__Your objective__
Restate all of the data below word for word.

__Given information__
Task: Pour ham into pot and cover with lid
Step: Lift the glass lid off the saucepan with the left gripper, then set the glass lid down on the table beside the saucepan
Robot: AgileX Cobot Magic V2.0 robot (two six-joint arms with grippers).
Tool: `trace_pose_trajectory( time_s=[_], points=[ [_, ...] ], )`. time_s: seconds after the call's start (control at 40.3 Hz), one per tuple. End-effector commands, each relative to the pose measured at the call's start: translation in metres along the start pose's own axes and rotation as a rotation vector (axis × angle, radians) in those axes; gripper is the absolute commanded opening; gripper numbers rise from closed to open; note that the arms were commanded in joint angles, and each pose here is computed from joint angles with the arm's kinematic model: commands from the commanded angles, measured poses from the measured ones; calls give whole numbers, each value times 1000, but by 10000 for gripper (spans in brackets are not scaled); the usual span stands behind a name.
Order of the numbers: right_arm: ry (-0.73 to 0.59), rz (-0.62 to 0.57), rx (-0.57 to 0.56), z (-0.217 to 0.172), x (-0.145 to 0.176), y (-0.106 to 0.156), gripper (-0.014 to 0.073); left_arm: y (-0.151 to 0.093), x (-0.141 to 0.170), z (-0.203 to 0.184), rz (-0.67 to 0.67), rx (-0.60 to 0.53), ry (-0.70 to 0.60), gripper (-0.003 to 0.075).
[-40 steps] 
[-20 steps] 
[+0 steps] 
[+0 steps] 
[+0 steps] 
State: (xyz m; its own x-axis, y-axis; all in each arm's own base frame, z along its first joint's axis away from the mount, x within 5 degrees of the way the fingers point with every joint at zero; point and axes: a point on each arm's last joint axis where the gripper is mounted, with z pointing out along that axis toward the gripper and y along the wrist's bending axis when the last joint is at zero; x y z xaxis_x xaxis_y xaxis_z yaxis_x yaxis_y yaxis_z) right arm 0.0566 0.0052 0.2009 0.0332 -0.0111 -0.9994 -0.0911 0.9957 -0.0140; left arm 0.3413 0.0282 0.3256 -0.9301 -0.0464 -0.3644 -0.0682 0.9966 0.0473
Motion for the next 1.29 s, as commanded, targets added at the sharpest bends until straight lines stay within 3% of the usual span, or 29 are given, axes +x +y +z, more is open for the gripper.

__Answer for the task__
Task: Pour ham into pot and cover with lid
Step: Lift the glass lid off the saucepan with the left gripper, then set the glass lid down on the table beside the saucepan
Robot: AgileX Cobot Magic V2.0 robot (two six-joint arms with grippers).
Tool: `trace_pose_trajectory( time_s=[_], points=[ [_, ...] ], )`. time_s: seconds after the call's start (control at 40.3 Hz), one per tuple. End-effector commands, each relative to the pose measured at the call's start: translation in metres along the start pose's own axes and rotation as a rotation vector (axis × angle, radians) in those axes; gripper is the absolute commanded opening; gripper numbers rise from closed to open; note that the arms were commanded in joint angles, and each pose here is computed from joint angles with the arm's kinematic model: commands from the commanded angles, measured poses from the measured ones; calls give whole numbers, each value times 1000, but by 10000 for gripper (spans in brackets are not scaled); the usual span stands behind a name.
Order of the numbers: right_arm: ry (-0.73 to 0.59), rz (-0.62 to 0.57), rx (-0.57 to 0.56), z (-0.217 to 0.172), x (-0.145 to 0.176), y (-0.106 to 0.156), gripper (-0.014 to 0.073); left_arm: y (-0.151 to 0.093), x (-0.141 to 0.170), z (-0.203 to 0.184), rz (-0.67 to 0.67), rx (-0.60 to 0.53), ry (-0.70 to 0.60), gripper (-0.003 to 0.075).
[-40 steps] 
[-20 steps] 
[+0 steps] 
[+0 steps] 
[+0 steps] 
State: (xyz m; its own x-axis, y-axis; all in each arm's own base frame, z along its first joint's axis away from the mount, x within 5 degrees of the way the fingers point with every joint at zero; point and axes: a point on each arm's last joint axis where the gripper is mounted, with z pointing out along that axis toward the gripper and y along the wrist's bending axis when the last joint is at zero; x y z xaxis_x xaxis_y xaxis_z yaxis_x yaxis_y yaxis_z) right arm 0.0566 0.0052 0.2009 0.0332 -0.0111 -0.9994 -0.0911 0.9957 -0.0140; left arm 0.3413 0.0282 0.3256 -0.9301 -0.0464 -0.3644 -0.0682 0.9966 0.0473
Motion for the next 1.29 s, as commanded, targets added at the sharpest bends until straight lines stay within 3% of the usual span, or 29 are given, axes +x +y +z, more is open for the gripper.

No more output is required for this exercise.